### What you will do
Each line below must be printed exactly as it stands.

#### Provided material

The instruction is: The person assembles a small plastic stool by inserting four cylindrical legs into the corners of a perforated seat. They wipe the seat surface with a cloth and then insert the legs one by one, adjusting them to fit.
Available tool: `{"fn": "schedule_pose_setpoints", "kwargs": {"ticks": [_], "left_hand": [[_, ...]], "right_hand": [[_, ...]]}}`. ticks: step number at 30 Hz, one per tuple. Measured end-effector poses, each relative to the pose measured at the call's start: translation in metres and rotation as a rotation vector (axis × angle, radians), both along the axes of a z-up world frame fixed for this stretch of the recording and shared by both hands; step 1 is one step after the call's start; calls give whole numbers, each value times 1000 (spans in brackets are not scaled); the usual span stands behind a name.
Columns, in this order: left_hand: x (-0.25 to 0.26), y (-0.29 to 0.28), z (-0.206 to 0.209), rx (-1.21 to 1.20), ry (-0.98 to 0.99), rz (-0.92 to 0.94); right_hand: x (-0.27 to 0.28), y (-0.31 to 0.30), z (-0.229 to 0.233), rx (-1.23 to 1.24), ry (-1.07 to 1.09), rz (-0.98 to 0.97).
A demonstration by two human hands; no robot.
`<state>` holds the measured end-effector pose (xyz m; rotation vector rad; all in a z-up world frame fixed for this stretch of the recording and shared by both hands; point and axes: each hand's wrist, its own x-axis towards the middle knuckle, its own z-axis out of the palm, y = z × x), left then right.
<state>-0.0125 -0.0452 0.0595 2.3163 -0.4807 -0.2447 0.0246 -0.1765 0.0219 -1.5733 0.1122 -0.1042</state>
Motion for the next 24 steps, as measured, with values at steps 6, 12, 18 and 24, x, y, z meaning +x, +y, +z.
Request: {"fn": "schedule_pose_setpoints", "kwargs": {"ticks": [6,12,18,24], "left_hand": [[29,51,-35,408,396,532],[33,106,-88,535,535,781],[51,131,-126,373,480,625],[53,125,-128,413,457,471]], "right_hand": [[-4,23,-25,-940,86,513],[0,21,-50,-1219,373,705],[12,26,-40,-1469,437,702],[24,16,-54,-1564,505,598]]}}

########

### Expected answer
The instruction is: The person assembles a small plastic stool by inserting four cylindrical legs into the corners of a perforated seat. They wipe the seat surface with a cloth and then insert the legs one by one, adjusting them to fit.
Available tool: `{"fn": "schedule_pose_setpoints", "kwargs": {"ticks": [_], "left_hand": [[_, ...]], "right_hand": [[_, ...]]}}`. ticks: step number at 30 Hz, one per tuple. Measured end-effector poses, each relative to the pose measured at the call's start: translation in metres and rotation as a rotation vector (axis × angle, radians), both along the axes of a z-up world frame fixed for this stretch of the recording and shared by both hands; step 1 is one step after the call's start; calls give whole numbers, each value times 1000 (spans in brackets are not scaled); the usual span stands behind a name.
Columns, in this order: left_hand: x (-0.25 to 0.26), y (-0.29 to 0.28), z (-0.206 to 0.209), rx (-1.21 to 1.20), ry (-0.98 to 0.99), rz (-0.92 to 0.94); right_hand: x (-0.27 to 0.28), y (-0.31 to 0.30), z (-0.229 to 0.233), rx (-1.23 to 1.24), ry (-1.07 to 1.09), rz (-0.98 to 0.97).
A demonstration by two human hands; no robot.
`<state>` holds the measured end-effector pose (xyz m; rotation vector rad; all in a z-up world frame fixed for this stretch of the recording and shared by both hands; point and axes: each hand's wrist, its own x-axis towards the middle knuckle, its own z-axis out of the palm, y = z × x), left then right.
<state>-0.0125 -0.0452 0.0595 2.3163 -0.4807 -0.2447 0.0246 -0.1765 0.0219 -1.5733 0.1122 -0.1042</state>
Motion for the next 24 steps, as measured, with values at steps 6, 12, 18 and 24, x, y, z meaning +x, +y, +z.
Request: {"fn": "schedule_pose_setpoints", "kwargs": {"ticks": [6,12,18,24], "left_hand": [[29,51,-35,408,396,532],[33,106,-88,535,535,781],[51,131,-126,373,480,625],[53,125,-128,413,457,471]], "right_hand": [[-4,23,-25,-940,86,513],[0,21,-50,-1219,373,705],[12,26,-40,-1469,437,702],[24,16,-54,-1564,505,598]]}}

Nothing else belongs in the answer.